**Task goal:**
Within the listing below, locate all lines containing the word "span". Copy each one.

Given data Start Marker

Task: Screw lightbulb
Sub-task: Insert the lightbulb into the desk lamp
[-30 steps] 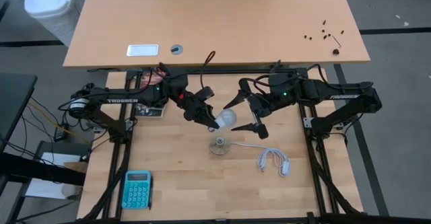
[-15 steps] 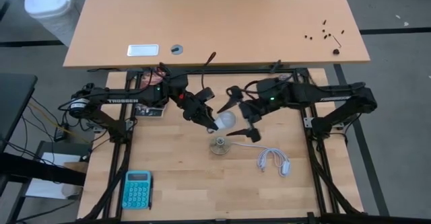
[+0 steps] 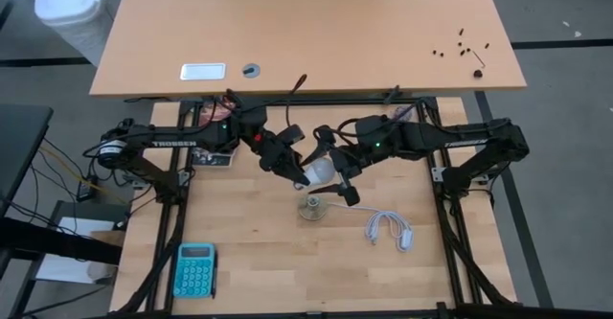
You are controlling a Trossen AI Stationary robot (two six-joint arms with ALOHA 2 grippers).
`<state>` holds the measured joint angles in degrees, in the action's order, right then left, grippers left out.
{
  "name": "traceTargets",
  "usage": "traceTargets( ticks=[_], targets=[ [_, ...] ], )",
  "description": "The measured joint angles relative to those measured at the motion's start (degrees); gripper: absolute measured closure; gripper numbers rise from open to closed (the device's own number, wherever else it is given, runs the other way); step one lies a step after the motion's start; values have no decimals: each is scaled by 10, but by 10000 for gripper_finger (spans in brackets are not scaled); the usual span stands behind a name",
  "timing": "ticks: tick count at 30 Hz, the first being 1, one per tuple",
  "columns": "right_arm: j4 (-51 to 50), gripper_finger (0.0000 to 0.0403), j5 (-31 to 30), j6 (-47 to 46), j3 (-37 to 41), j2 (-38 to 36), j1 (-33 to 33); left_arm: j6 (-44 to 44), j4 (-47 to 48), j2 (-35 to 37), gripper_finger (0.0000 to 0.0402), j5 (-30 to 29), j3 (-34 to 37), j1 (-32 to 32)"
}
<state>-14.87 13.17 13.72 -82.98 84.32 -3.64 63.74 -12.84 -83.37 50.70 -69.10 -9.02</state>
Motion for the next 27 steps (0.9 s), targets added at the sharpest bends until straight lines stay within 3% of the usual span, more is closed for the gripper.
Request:
traceTargets(
  ticks=[6,14,17,27],
  targets=[
    [-3,150,0,0,0,-4,0,-20,17,0,239,-11,0,0],
    [-11,143,0,0,0,-7,0,-22,19,0,239,-21,0,0],
    [-24,136,-1,1,0,-16,2,-20,15,0,234,-51,0,1],
    [-73,147,1,-3,-1,-30,8,-36,-1,0,146,-91,0,-11]
  ],
)
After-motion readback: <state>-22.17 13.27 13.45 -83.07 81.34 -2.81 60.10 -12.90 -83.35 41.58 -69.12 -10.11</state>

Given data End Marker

**Answer area:**
  "description": "The measured joint angles relative to those measured at the motion's start (degrees); gripper: absolute measured closure; gripper numbers rise from open to closed (the device's own number, wherever else it is given, runs the other way); step one lies a step after the motion's start; values have no decimals: each is scaled by 10, but by 10000 for gripper_finger (spans in brackets are not scaled); the usual span stands behind a name",
Motion for the next 27 steps (0.9 s), targets added at the sharpest bends until straight lines stay within 3% of the usual span, more is closed for the gripper.

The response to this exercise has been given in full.